Chicago Tribune:

The students were caught when the 13-year-old girl's cell phone rang in class, and her teacher confiscated it, according to a police report. The girl cried that she would get in trouble because a 12-year-old boy sent her a "dirty picture."

The girl and the boy are guilty of playing you-show-me-yours-i'll-show-you-mine—a game we all played as children—but with a tech assist. For that they were both arrested and charged with "child exploitation and possession of child pornography," both felonies." Which is ridiculous.
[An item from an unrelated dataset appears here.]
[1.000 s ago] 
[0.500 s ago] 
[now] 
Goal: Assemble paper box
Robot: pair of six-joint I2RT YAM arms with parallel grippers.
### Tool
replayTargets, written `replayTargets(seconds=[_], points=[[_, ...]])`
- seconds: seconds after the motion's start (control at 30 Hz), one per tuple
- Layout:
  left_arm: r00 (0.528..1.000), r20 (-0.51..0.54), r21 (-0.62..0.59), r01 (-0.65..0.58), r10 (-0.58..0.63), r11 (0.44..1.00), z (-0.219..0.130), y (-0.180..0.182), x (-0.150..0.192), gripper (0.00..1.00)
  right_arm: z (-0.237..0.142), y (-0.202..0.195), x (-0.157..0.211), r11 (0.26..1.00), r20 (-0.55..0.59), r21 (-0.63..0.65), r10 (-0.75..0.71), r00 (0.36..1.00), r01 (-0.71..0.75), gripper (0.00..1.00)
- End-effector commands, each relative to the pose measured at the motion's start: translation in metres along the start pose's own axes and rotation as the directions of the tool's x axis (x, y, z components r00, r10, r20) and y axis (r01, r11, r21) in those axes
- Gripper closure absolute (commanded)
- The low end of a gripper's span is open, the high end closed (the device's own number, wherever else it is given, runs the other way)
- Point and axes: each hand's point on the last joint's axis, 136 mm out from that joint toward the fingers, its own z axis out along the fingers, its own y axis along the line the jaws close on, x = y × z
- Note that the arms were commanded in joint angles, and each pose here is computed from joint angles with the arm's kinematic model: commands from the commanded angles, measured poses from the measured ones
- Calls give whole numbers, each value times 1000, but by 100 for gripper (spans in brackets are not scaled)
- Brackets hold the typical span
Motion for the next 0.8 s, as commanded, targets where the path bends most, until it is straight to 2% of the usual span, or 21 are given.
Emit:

Even more ridiculous: both will have to register as sex offenders if insanity prevails and they are tried and convicted for their "crime." Laws against child pornography are supposed to protect children from the trauma of being exploited by adult predators, not from themselves, and certainly not from games of you-show-me-yours-I'll-show-you-mine. These two children may wind up traumatized for life by the overzealous enforcement of laws designed to protect them. And it that wasn't enough to make your head explode, check out this quote:

Louis Kraus [is] head of child and adolescent psychiatry at Rush University Medical Center in Chicago.... Boys sext because they're proud of their new, more mature bodies, while girls sext because a boy asks them to, he said. Girls want to develop the relationship and think sexting will help, Kraus said. But he warns that's no different than a girl who might be pressured into sex before she's ready.

Girls have no naturally occurring interest in sex, girls are never proud of their new, more mature bodies, girls have no sexual agency or desire or urges or impulses of their own. Girls only want relationships and boys—sex-crazed boys!—know it and use it against girls to get pictures of their bodies because there just aren't enough pictures of boobs available to boys with access to the Internet.

Has this Kraus guy ever met an actual teenage girl?